**EXERCISE REQUIREMENTS**
In the material below, find each line that contains the word "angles" and copy it.

**INFORMATION SUPPLIED**

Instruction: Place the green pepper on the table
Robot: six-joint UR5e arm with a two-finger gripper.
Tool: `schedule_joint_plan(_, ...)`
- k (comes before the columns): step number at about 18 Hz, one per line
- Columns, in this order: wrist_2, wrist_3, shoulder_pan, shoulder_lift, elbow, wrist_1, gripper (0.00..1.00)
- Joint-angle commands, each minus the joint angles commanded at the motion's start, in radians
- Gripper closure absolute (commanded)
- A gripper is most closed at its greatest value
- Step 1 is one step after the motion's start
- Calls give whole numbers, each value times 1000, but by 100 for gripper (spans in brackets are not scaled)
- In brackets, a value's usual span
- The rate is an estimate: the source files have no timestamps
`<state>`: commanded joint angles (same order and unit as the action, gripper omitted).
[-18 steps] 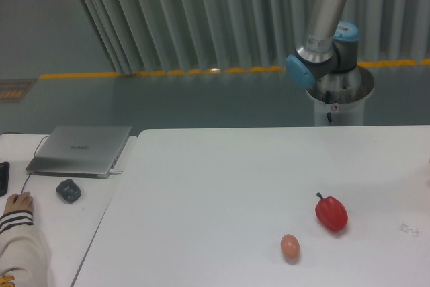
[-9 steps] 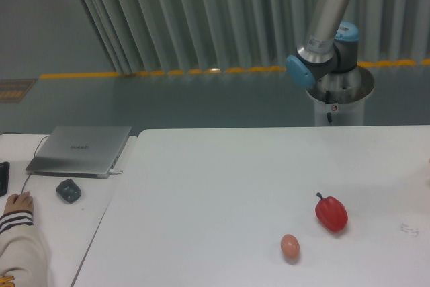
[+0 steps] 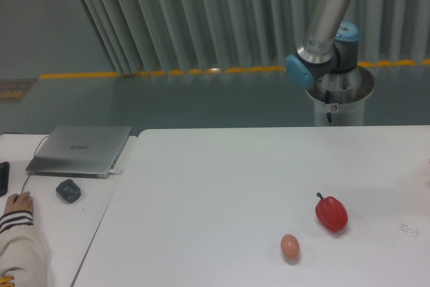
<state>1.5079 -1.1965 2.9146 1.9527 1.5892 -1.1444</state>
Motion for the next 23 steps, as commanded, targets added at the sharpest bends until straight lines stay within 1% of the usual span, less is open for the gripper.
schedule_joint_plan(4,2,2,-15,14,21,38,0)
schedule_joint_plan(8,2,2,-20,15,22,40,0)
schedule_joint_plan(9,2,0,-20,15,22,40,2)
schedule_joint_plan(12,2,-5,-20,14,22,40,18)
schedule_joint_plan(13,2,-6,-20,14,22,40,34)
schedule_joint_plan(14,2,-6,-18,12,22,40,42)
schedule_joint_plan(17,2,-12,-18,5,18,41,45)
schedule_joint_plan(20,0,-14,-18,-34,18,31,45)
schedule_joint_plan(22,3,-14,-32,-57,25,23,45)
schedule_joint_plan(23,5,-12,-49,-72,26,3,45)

**ANSWER BOX**
- Joint-angle commands, each minus the joint angles commanded at the motion's start, in radians
`<state>`: commanded joint angles (same order and unit as the action, gripper omitted).

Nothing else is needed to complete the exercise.